=== DATA TO PROCESS ===

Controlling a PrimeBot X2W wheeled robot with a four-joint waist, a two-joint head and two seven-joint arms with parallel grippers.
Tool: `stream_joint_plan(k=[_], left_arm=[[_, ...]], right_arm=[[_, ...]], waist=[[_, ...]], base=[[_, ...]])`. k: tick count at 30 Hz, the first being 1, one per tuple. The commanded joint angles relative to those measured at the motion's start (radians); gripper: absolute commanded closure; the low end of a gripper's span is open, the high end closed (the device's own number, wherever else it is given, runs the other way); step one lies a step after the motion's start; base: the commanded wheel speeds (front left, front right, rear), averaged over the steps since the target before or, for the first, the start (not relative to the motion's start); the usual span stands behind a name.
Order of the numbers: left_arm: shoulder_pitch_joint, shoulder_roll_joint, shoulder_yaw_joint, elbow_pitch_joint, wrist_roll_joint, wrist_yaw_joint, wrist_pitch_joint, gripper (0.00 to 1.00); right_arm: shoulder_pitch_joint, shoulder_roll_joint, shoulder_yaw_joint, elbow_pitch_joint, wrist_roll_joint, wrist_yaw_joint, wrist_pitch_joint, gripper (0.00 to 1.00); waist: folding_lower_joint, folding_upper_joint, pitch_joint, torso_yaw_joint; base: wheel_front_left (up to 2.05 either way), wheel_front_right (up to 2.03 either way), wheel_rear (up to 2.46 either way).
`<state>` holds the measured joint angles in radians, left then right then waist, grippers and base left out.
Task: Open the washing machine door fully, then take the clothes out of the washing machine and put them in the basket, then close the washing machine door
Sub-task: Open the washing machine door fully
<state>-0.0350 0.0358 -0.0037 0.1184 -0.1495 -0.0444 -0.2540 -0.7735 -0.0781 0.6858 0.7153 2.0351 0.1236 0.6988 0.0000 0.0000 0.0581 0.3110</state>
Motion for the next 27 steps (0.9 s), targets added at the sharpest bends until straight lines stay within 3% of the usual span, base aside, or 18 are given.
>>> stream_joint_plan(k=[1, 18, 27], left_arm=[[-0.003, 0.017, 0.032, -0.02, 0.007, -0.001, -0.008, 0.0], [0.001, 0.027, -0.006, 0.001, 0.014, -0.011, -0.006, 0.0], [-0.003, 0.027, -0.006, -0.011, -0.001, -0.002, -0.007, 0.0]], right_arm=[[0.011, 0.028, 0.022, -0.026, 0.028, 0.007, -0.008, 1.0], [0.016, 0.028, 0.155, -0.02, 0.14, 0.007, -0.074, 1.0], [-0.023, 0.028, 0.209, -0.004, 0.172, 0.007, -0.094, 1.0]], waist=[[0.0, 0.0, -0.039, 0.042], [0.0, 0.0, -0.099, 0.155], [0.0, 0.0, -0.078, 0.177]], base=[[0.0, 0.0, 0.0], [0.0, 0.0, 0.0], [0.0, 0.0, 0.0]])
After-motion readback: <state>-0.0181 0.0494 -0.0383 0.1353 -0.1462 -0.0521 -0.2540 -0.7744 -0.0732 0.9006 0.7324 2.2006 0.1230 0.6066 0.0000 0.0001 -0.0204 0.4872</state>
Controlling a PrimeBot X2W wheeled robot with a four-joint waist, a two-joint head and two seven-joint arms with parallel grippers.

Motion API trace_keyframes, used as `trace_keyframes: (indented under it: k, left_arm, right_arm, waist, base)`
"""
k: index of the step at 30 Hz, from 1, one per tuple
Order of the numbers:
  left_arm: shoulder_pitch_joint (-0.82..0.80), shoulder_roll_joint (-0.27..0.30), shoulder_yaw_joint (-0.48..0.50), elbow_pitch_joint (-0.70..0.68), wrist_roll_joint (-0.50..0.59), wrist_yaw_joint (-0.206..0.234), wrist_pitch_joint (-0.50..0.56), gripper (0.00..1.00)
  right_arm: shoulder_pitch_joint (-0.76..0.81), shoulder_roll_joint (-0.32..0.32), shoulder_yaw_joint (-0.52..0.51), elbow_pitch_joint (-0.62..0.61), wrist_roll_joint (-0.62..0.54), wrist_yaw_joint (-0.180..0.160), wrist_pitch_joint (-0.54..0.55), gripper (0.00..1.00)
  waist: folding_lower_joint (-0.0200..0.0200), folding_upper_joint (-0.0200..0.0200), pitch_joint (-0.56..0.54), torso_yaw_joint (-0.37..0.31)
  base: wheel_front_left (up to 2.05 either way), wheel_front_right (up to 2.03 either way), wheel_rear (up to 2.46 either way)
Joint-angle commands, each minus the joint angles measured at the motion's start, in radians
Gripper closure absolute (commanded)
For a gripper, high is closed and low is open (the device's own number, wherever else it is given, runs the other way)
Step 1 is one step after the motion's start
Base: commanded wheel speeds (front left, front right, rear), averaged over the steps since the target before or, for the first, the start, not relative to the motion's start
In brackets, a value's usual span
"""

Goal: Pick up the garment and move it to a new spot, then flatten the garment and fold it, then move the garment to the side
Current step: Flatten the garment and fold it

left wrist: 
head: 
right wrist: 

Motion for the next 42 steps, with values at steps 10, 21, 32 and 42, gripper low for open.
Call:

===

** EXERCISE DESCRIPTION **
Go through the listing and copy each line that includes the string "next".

** ANSWER BELOW **
Motion for the next 27 steps (0.9 s), targets added at the sharpest bends until straight lines stay within 3% of the usual span, base aside, or 18 are given.
Motion for the next 42 steps, with values at steps 10, 21, 32 and 42, gripper low for open.

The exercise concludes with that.